Clear, concise description of what the tool does
Agent uses description to decide when to call tool
Be specific about expected inputs and outputs

Fallback Result

Returned if webhook fails or times out
Prevents conversation from breaking on tool failures
Should provide graceful degradation

Function Calling Flow

User asks question requiring external data
Agent determines which tool to call based on descriptions
Agent extracts parameters from conversation
BlackBox validates parameters against tool schema
Webhook called with tool name and parameters
Your server processes request and returns result
Agent receives result and incorporates into response
Conversation continues naturally

Tools are optional.
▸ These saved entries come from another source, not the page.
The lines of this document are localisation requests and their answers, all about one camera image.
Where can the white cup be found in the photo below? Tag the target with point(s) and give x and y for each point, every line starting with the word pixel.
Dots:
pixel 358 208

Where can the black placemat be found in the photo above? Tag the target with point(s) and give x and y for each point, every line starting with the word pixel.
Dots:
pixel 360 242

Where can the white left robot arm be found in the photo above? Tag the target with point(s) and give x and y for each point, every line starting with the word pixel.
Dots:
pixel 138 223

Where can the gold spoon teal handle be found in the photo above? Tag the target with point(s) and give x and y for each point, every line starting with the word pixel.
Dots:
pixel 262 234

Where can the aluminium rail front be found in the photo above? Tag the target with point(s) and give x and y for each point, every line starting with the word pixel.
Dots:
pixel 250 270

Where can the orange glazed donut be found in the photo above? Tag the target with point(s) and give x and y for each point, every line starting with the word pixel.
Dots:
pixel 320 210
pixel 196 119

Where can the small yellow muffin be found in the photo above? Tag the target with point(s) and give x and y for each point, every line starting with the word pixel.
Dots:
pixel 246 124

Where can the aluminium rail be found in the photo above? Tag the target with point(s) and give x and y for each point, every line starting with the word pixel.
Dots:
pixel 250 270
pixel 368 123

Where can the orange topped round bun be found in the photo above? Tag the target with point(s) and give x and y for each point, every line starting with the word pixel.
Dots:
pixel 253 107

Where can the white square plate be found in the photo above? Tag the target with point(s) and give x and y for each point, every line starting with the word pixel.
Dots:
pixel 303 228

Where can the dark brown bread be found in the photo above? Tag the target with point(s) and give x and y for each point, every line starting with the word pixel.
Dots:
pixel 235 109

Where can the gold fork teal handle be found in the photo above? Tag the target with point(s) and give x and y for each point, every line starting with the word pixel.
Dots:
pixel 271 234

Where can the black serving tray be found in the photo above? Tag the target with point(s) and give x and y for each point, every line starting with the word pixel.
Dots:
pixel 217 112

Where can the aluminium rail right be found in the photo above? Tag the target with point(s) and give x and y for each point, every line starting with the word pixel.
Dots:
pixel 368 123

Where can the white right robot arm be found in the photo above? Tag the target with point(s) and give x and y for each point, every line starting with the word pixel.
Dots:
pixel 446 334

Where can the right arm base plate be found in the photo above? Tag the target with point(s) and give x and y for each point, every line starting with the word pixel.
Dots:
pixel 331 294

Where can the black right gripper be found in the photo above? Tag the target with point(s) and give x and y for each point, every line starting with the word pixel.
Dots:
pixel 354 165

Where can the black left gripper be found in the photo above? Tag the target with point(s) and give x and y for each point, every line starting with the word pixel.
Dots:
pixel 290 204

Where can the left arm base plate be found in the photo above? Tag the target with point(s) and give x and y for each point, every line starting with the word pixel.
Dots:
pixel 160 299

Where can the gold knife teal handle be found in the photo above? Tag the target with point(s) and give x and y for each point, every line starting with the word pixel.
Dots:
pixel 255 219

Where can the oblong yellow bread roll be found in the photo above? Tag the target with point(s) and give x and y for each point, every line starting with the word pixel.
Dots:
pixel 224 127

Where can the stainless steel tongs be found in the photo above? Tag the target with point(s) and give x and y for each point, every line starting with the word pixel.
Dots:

Simple conversational agents don’t need tools - only use them when your agent needs to interact with external systems.

Voice Configuration

Voice Components BlackBox uses three core components for voice interactions:

Text-to-Speech (TTS)

Converts agent’s text responses into natural-sounding speech. Supported Providers

Provider	Key Features	Speed Range	Specialty
ElevenLabs	Premium quality, emotion control, multilingual	0.7x - 1.2x	Professional voiceovers, voice cloning
Cartesia	Emotion presets, sonic model	0.0x - 2.0x	Emotional range (anger, positivity, surprise, sadness, curiosity)
Dasha	Optimized for real-time, low latency	0.25x - 4.0x	Conversational AI, fast response
Inworld	Character voices, game-ready	0.8x - 1.5x	Gaming, interactive experiences
LMNT	Natural voices, blizzard model	1.0x (fixed)	Natural conversation flow

Provider-Specific Options ElevenLabs:

Similarity Boost (0.0 - 1.0): Voice clarity enhancement
Stability (0.0 - 1.0): Consistency of voice characteristics
Style (0.0 - 1.0): Expressiveness level
Speaker Boost: Enable for clearer output
Streaming Latency Optimization (0-4): Higher = faster but lower quality

Cartesia:

Emotions: Mix multiple emotion levels
- Anger: lowest, low, high, highest
- Positivity: lowest, low, high, highest
- Surprise: lowest, low, high, highest
- Sadness: lowest, low, high, highest
- Curiosity: lowest, low, high, highest

Inworld:

Temperature: Voice variation control
Pitch: Voice pitch adjustment

Automatic Speech Recognition (ASR)

Converts caller’s speech into text for the LLM to process. Available Options

Auto (default): Automatically selects best provider based on language and availability
Deepgram: High accuracy, real-time streaming, supports 36+ languages
Microsoft: Azure Speech Services, excellent for enterprise scenarios

Use “Auto” ASR unless you have specific provider requirements. The system automatically optimizes for your agent’s primary language.

Voice Cloning

Create custom voices from audio samples. Supported providers: ElevenLabs, Cartesia, and Dasha. Voice Cloning Process

Upload clear audio sample (30 seconds to 10 minutes, high quality)
Provider analyzes and creates voice model
Cloned voice becomes available in voice selector
Test with preview before deploying to agent
Update or delete cloned voices as needed

Best Practices

Use high-quality recordings (clear audio, minimal background noise)
Single speaker only in sample
Consistent tone and speaking style
1-2 minutes of audio recommended for best results (minimum 30 seconds)

Platform Architecture

BlackBox is built on top of the Dasha.ai conversational AI platform, providing enterprise-grade voice AI capabilities through a simple REST API.

Architecture Overview

Integration Points

REST API

Full CRUD operations for agents and integrations
Create, list, and cancel calls (no update operations)
Synchronous request/response for configuration and data retrieval
OpenAPI/Swagger specification for all endpoints

Webhooks

Real-time event notifications (call started, completed, failed)
Tool/function call handlers for agent actions

WebSocket

Signaling and event streaming for call monitoring
Used alongside WebRTC for real-time voice communication
WebRTC handles actual audio transport with low latency

Dasha Platform Benefits

Enterprise-grade reliability and scalability
Global telephony infrastructure
Multi-provider AI orchestration
Production-ready voice AI technology

Learn more about the underlying Dasha platform at dasha.ai.

Workflow Overview

The typical BlackBox workflow follows this lifecycle:

1. Build

Create and configure your AI agent with desired personality, voice, and capabilities.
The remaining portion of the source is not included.